Arthur Collins and Byron G. Harlan recorded the song and it was released in 1912 by Victor Records and Columbia Records. It was also recorded by Edward Meeker in 1913 for Edison Records.

The sheet music can be found at Pritzker Military Museum & Library.

==Chorus==
The song is about a soldier eager to leave his sweetheart and fight in the war.
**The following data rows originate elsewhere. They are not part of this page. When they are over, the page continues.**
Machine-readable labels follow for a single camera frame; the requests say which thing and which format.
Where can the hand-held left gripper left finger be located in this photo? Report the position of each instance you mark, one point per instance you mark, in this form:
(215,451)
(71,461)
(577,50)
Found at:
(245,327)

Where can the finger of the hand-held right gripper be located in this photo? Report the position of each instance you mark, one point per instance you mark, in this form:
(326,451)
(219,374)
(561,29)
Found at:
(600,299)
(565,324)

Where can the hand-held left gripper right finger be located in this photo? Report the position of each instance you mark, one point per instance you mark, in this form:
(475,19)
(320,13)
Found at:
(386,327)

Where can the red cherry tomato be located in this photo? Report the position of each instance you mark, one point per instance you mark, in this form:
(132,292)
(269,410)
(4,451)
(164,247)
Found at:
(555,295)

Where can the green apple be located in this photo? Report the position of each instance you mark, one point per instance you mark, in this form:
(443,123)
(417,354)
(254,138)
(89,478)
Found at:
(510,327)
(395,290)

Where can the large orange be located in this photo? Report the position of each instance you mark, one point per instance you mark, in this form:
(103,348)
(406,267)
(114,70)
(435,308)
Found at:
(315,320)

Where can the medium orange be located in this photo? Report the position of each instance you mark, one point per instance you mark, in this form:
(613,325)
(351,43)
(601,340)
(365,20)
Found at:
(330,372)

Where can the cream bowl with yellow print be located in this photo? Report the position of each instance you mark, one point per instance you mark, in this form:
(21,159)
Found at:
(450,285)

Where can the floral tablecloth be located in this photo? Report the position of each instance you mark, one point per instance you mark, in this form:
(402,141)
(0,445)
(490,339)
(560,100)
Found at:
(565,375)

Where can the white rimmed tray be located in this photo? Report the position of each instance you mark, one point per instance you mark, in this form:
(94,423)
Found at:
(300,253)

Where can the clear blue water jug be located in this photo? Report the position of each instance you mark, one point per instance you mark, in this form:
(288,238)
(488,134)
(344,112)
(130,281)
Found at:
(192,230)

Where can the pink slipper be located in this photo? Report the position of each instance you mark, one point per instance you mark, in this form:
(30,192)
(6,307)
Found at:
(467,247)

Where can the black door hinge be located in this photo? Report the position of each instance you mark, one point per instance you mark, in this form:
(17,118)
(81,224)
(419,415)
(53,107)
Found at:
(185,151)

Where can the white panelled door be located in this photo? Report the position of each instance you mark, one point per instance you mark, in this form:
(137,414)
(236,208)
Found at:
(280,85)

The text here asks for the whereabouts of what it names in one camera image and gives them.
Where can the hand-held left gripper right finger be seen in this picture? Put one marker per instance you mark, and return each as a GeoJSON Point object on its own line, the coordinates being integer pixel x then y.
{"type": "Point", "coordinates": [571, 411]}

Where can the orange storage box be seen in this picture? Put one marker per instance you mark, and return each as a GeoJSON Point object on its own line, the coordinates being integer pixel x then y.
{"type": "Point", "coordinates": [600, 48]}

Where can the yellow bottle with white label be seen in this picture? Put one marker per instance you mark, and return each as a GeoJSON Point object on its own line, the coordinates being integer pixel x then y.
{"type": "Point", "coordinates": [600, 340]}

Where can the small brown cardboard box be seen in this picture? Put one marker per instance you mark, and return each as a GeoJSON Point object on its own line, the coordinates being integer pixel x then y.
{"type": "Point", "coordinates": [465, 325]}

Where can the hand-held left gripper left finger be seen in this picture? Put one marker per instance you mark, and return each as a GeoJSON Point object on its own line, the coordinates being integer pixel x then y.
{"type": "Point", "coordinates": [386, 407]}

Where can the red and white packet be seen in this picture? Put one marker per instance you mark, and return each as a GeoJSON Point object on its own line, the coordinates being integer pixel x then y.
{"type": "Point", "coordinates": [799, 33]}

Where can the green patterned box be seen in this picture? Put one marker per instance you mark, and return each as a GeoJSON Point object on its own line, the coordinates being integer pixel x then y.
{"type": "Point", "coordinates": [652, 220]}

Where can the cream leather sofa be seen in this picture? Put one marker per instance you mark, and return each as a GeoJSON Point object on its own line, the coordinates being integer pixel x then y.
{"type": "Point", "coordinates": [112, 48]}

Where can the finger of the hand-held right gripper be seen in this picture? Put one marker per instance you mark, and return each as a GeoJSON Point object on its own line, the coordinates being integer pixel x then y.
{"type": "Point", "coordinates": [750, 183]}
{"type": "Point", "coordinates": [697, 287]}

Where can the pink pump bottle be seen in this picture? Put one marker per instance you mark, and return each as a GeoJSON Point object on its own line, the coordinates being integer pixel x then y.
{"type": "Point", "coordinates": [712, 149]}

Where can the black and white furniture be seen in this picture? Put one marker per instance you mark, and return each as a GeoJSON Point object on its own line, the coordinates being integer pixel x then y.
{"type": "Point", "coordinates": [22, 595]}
He tells her to stop grieving, and understand that he has to fight for "love and liberty." The choruses are as follows:

Chorus:

I've got to go, I've got to go,
A soldier man I've got to be;
I've got to go, I've got to go,
I hear the bugle calling me.
Oh my hon, hurry up, hurry up,
Get my gun, hurry up, hurry up, hurry up.
Can't you see that
I've got to fight for love and liberty?
My honey dear,
My honey dear,
You better save your sympathy;
If you should hear;
If you should hear,
I got too near the enemy,
Kindly carry me back to old Virginia,
And when you get me there
Say a prayer for your ragtime soldier man.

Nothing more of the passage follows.